Letztlich ist man auch bei Ellwanger & Geiger eher positiv gestimmt. „Die europäischen Aktienmärkte befinden sich in ihrer Gesamtkonstellation in einer guten Verfassung“, schreiben die Analysten in ihrer aktuellen „Marktmeinung aus Stuttgart“, „allerdings ist immer wieder große Nervosität bei den institutionellen Anlegern zu spüren, die sich über den weiteren Verlauf sehr unsicher sind“. Charttechnisch zeige der Dax ein freundliches Bild. Der Index liege oberhalb seiner 200-Tageslinie von 5 600 Punkten. „Die nächste Widerstandslinie ist erst bei 5 770 Punkten, die Unterstützungslinie bei 5 500 Punkten“, erklären die Stuttgarter. Auch andere Charttechniker zeigten sich optimistisch: Sie verweisen auf der Ausbruch des Dax nach oben aus einer „W-Formation“. Diese sei typisch für eine gesunde Bodenbildung.

Der für den Daytradebroker Click-Options tätige technische Analyst Matthieu Driol beurteilt die Entwicklung allerdings zurückhaltender. "Dass der Dax an der Widerstandslinie bei 5 710 Punkten gescheitert ist, zwingt uns zu einer kurzfristig reservierten Meinung. Unsere Meinung ist derzeit neutral", so Driol. Die Ellwanger & Geiger-Experten rechnen im Übrigen – wie andere Marktbeobachter – mit einer Veränderung in der Zusammensetzung des Dax: „Der große Favorit Merck wird für Schering nicht im Index aufgenommen, dafür aber die Postbank, auf Grund der Marktkapitalisierung.“

Belastende Nachrichten aus USA

Den Markt belasten könnten Nachrichten aus den USA, denen Beobachter Potenzial für einen Domino- Effekt geben. Der US-Computerhersteller Apple hat offenbar Probleme mit dem Verbuchung von Aktienoptionen. Wegen der Rückdatierung von Optionen müssen einige Geschäftsberichte neu geschrieben werden. Händler befürchten nun, dass bis zurück nach 1992 neue Berichte angefertigt werden müssten.

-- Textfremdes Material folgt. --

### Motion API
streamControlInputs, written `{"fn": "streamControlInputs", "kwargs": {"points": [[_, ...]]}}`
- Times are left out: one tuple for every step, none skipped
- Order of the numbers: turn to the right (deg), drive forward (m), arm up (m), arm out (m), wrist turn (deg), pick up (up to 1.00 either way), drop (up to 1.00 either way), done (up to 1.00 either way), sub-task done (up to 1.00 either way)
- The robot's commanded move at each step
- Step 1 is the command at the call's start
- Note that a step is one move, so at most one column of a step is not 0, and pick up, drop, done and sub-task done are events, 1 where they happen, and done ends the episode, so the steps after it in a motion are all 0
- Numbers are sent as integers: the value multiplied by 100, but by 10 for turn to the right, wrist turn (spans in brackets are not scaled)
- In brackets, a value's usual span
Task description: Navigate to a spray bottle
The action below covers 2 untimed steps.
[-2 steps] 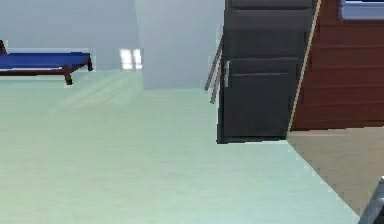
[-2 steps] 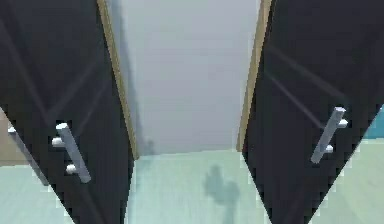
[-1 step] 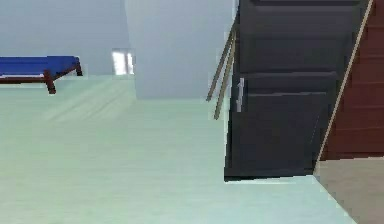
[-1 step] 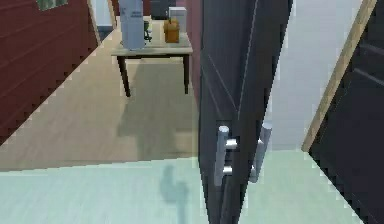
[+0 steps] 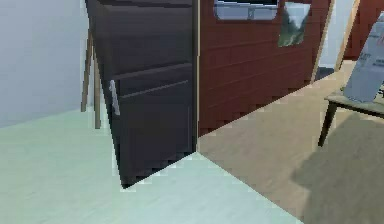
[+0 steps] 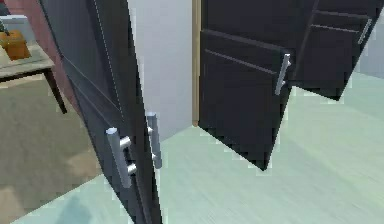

“Das könnte das Zeug zu einem Enron-Effekt haben“, erklärte ein Händler mit Verweis auf den untergegangenen Stromhändler. Genaue Gewinnschätzungen seien wegen dieser Options-Verbuchung nicht mehr möglich. „Alle Investoren würden daher einen Risikoaufschlag auf die Aktiengewinne vornehmen - sprich: nur noch deutlich tiefere Kurse bezahlen“, so der Händler. Diese Angst könne den ganzen US-Markt anstecken.